# Task statement
Output exactly the lines that run from the top of the entries to the line holding "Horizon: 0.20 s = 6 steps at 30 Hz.", including both of those lines.

[Data items]
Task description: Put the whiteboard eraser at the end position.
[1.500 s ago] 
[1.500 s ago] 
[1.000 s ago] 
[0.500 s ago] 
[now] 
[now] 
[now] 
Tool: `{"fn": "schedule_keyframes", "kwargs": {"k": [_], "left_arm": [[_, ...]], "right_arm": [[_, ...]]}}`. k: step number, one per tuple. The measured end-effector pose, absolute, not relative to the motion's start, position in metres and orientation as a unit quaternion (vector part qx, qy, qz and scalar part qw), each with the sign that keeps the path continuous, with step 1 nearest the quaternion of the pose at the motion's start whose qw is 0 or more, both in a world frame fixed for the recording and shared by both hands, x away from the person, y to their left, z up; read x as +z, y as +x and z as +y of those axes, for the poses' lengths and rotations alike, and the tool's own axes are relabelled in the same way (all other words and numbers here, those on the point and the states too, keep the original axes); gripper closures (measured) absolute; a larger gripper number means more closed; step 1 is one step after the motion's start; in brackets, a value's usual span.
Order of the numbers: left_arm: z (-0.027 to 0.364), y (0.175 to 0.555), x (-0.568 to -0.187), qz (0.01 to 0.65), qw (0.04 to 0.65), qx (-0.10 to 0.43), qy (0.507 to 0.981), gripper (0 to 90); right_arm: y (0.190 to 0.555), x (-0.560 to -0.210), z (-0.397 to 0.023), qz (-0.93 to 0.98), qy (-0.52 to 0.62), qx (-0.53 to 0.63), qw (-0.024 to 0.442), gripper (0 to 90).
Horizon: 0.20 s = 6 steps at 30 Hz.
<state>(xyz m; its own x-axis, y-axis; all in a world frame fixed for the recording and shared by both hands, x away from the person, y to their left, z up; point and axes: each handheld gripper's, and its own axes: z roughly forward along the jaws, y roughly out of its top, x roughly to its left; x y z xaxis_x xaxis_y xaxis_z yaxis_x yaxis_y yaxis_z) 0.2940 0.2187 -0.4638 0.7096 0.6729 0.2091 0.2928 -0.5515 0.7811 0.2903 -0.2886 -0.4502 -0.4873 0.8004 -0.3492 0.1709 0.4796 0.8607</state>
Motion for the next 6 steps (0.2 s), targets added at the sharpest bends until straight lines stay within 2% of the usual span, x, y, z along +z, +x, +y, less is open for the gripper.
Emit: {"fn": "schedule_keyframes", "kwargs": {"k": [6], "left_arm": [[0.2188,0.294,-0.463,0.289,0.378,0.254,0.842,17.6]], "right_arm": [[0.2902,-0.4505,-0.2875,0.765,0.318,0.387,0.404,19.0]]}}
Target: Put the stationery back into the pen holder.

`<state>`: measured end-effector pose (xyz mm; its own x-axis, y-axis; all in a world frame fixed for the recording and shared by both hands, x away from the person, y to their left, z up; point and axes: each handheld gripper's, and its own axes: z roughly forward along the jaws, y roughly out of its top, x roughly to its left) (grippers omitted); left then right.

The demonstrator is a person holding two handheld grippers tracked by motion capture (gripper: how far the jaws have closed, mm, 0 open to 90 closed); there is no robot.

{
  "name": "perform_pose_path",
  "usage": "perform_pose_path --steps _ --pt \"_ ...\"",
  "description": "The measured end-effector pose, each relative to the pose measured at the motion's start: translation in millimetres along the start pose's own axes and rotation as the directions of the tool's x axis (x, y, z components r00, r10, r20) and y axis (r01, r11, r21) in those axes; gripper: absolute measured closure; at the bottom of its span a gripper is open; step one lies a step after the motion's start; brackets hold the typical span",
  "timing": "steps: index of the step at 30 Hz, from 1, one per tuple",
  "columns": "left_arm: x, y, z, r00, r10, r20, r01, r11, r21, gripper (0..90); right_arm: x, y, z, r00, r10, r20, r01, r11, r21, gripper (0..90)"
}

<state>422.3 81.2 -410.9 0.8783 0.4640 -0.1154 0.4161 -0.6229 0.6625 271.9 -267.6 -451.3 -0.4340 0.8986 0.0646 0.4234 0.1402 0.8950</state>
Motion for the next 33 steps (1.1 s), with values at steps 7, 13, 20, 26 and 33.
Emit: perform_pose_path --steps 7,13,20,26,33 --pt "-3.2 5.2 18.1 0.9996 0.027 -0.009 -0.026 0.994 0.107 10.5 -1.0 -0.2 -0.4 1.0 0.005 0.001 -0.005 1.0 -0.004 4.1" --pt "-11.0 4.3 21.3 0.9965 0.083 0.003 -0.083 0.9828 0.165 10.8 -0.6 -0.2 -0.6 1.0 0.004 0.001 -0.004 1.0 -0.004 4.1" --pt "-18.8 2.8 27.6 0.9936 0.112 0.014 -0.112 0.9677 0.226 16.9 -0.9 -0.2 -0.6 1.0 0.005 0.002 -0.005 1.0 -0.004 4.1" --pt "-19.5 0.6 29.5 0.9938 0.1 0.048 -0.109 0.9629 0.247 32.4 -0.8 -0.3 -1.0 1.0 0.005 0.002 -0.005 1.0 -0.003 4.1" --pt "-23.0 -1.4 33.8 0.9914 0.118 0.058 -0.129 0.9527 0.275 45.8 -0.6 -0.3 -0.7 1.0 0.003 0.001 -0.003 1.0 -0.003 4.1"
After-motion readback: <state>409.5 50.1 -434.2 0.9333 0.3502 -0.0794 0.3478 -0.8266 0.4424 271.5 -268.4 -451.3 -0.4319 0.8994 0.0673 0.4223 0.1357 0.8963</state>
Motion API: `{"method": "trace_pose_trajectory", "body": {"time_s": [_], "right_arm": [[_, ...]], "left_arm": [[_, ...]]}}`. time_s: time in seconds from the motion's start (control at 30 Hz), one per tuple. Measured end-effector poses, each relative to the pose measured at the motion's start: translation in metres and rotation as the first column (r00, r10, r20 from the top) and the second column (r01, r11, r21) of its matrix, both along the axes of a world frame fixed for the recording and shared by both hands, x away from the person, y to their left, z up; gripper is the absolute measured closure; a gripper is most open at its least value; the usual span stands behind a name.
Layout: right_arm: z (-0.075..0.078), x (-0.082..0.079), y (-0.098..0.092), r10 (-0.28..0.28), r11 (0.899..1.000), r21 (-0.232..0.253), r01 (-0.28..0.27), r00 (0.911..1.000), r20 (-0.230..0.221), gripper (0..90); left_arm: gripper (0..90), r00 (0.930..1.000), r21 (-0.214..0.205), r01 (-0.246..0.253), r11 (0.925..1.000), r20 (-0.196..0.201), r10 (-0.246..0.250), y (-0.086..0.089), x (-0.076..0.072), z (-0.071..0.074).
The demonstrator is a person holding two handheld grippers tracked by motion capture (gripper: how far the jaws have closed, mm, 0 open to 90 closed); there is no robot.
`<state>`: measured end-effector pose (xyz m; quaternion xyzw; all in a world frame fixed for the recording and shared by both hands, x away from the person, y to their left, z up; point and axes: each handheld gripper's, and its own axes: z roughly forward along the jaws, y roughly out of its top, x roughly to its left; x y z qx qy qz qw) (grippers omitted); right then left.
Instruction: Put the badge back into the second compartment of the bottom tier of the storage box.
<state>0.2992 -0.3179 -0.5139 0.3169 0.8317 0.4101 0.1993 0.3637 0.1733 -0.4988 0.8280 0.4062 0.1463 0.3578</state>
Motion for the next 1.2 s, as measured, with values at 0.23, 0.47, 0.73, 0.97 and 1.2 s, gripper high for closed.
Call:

# Worked solution
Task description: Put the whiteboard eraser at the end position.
[1.500 s ago] 
[1.500 s ago] 
[1.000 s ago] 
[0.500 s ago] 
[now] 
[now] 
[now] 
Tool: `{"fn": "schedule_keyframes", "kwargs": {"k": [_], "left_arm": [[_, ...]], "right_arm": [[_, ...]]}}`. k: step number, one per tuple. The measured end-effector pose, absolute, not relative to the motion's start, position in metres and orientation as a unit quaternion (vector part qx, qy, qz and scalar part qw), each with the sign that keeps the path continuous, with step 1 nearest the quaternion of the pose at the motion's start whose qw is 0 or more, both in a world frame fixed for the recording and shared by both hands, x away from the person, y to their left, z up; read x as +z, y as +x and z as +y of those axes, for the poses' lengths and rotations alike, and the tool's own axes are relabelled in the same way (all other words and numbers here, those on the point and the states too, keep the original axes); gripper closures (measured) absolute; a larger gripper number means more closed; step 1 is one step after the motion's start; in brackets, a value's usual span.
Order of the numbers: left_arm: z (-0.027 to 0.364), y (0.175 to 0.555), x (-0.568 to -0.187), qz (0.01 to 0.65), qw (0.04 to 0.65), qx (-0.10 to 0.43), qy (0.507 to 0.981), gripper (0 to 90); right_arm: y (0.190 to 0.555), x (-0.560 to -0.210), z (-0.397 to 0.023), qz (-0.93 to 0.98), qy (-0.52 to 0.62), qx (-0.53 to 0.63), qw (-0.024 to 0.442), gripper (0 to 90).
Horizon: 0.20 s = 6 steps at 30 Hz.

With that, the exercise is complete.